:: EXERCISE PROMPT ::
Could you reproduce, from the records below, everything from the line with "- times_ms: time" down to the line with "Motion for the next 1", keeping both of those lines and changing nothing?

:: DATA FOR PROCESSING ::
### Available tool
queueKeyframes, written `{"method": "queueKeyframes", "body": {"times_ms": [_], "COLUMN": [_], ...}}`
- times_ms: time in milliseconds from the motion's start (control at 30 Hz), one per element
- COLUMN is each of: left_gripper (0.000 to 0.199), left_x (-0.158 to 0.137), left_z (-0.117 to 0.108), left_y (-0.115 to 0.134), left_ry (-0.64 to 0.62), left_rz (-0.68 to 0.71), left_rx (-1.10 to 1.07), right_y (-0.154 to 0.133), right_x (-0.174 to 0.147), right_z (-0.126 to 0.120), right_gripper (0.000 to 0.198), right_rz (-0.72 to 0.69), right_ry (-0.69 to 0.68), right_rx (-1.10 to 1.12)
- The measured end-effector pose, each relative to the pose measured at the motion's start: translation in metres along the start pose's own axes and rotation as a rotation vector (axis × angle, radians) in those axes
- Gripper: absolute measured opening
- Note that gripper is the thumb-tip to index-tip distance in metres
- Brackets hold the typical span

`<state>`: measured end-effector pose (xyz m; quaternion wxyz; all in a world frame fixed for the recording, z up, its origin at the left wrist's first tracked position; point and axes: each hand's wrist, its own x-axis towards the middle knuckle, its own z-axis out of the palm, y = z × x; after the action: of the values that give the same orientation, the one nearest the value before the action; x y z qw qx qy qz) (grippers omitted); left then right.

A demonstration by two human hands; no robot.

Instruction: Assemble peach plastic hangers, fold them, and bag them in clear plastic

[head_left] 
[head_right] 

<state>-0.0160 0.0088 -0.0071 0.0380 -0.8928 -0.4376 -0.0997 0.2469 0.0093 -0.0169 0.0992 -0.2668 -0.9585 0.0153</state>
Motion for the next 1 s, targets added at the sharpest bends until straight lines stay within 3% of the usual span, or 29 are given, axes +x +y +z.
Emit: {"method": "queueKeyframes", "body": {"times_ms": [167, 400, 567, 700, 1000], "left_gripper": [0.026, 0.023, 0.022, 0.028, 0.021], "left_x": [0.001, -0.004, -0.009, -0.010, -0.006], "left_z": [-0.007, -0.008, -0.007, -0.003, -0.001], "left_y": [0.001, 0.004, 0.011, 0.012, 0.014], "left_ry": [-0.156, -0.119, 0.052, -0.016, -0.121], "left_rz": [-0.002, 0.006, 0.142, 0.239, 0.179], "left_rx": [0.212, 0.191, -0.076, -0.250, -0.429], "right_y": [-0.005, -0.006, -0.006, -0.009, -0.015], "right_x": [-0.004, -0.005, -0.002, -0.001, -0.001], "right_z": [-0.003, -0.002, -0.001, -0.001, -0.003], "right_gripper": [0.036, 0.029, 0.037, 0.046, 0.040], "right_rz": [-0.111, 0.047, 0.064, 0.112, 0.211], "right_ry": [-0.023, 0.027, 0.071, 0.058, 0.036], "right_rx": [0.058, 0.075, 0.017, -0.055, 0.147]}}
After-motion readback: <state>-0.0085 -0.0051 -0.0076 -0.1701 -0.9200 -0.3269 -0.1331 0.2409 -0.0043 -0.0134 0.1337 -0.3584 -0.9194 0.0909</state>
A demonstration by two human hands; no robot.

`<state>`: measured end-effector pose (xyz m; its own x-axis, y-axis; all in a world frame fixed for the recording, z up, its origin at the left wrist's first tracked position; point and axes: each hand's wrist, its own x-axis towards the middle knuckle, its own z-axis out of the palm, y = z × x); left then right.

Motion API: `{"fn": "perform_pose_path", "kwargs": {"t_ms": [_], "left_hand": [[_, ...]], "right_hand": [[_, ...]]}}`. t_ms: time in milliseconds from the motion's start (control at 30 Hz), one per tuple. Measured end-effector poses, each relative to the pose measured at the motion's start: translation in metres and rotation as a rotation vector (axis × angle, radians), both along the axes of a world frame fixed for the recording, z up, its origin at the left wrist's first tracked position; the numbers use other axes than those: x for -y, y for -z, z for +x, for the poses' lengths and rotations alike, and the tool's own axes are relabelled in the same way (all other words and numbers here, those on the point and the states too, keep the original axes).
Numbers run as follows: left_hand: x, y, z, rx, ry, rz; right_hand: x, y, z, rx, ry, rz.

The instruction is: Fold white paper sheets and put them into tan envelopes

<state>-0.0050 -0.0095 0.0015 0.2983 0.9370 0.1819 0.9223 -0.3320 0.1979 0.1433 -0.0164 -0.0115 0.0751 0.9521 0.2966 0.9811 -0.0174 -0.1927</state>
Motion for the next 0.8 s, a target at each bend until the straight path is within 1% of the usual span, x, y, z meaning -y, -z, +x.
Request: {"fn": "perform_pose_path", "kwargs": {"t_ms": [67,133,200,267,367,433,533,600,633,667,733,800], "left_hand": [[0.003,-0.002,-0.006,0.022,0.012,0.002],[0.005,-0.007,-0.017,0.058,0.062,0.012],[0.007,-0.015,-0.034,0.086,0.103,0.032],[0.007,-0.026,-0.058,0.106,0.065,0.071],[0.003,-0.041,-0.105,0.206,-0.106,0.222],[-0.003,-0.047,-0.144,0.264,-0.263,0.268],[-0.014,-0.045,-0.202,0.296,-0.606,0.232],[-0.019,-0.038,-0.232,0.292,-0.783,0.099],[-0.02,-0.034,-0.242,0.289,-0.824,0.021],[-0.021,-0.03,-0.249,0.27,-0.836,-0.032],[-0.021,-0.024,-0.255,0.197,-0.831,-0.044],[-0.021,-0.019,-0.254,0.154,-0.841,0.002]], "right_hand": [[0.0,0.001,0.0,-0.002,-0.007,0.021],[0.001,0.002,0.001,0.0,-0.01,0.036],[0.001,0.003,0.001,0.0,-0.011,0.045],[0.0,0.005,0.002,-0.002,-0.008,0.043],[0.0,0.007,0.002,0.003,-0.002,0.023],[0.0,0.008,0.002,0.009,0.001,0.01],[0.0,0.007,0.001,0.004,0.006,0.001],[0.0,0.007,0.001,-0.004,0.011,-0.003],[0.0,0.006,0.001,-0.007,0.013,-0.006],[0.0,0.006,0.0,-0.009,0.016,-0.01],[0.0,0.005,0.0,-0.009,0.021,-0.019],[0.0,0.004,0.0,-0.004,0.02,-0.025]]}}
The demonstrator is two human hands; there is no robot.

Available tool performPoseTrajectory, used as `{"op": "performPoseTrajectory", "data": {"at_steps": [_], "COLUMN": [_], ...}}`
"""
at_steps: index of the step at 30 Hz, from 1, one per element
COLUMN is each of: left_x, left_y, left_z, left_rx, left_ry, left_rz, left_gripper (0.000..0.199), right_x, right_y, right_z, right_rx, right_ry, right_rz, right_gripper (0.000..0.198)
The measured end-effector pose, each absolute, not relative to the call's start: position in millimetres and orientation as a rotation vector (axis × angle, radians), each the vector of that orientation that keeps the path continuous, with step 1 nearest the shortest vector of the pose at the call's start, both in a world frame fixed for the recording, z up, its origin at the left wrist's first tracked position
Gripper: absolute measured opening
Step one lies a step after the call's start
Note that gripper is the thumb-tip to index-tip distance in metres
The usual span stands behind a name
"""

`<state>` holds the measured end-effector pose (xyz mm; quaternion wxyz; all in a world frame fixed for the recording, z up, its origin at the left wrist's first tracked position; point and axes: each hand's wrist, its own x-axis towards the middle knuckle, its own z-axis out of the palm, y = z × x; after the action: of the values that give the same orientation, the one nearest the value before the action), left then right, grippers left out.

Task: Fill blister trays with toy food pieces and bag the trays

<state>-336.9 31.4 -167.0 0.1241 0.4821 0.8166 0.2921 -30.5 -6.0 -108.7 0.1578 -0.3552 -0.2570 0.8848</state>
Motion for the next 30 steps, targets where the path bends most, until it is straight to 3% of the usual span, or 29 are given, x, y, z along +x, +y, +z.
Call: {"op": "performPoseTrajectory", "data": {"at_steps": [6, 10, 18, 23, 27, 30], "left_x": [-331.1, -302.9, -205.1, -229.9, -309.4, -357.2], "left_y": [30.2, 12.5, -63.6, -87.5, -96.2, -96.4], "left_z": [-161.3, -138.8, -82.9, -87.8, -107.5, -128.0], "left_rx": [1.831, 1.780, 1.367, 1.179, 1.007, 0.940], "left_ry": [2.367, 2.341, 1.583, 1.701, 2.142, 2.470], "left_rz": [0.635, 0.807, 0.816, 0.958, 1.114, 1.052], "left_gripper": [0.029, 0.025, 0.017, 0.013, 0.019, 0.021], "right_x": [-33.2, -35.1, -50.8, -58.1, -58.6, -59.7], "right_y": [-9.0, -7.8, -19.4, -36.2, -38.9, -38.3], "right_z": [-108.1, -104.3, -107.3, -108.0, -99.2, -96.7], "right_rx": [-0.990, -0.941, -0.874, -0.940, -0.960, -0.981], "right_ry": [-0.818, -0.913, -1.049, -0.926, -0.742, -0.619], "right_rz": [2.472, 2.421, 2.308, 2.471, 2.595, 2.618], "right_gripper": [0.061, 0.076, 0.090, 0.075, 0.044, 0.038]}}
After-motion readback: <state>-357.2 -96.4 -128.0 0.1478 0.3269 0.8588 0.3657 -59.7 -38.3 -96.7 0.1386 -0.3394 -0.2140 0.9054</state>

:: SOLUTION BELOW ::
- times_ms: time in milliseconds from the motion's start (control at 30 Hz), one per element
- COLUMN is each of: left_gripper (0.000 to 0.199), left_x (-0.158 to 0.137), left_z (-0.117 to 0.108), left_y (-0.115 to 0.134), left_ry (-0.64 to 0.62), left_rz (-0.68 to 0.71), left_rx (-1.10 to 1.07), right_y (-0.154 to 0.133), right_x (-0.174 to 0.147), right_z (-0.126 to 0.120), right_gripper (0.000 to 0.198), right_rz (-0.72 to 0.69), right_ry (-0.69 to 0.68), right_rx (-1.10 to 1.12)
- The measured end-effector pose, each relative to the pose measured at the motion's start: translation in metres along the start pose's own axes and rotation as a rotation vector (axis × angle, radians) in those axes
- Gripper: absolute measured opening
- Note that gripper is the thumb-tip to index-tip distance in metres
- Brackets hold the typical span

`<state>`: measured end-effector pose (xyz m; quaternion wxyz; all in a world frame fixed for the recording, z up, its origin at the left wrist's first tracked position; point and axes: each hand's wrist, its own x-axis towards the middle knuckle, its own z-axis out of the palm, y = z × x; after the action: of the values that give the same orientation, the one nearest the value before the action; x y z qw qx qy qz) (grippers omitted); left then right.

A demonstration by two human hands; no robot.

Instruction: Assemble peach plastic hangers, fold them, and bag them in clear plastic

[head_left] 
[head_right] 

<state>-0.0160 0.0088 -0.0071 0.0380 -0.8928 -0.4376 -0.0997 0.2469 0.0093 -0.0169 0.0992 -0.2668 -0.9585 0.0153</state>
Motion for the next 1 s, targets added at the sharpest bends until straight lines stay within 3% of the usual span, or 29 are given, axes +x +y +z.

There is no more output to give.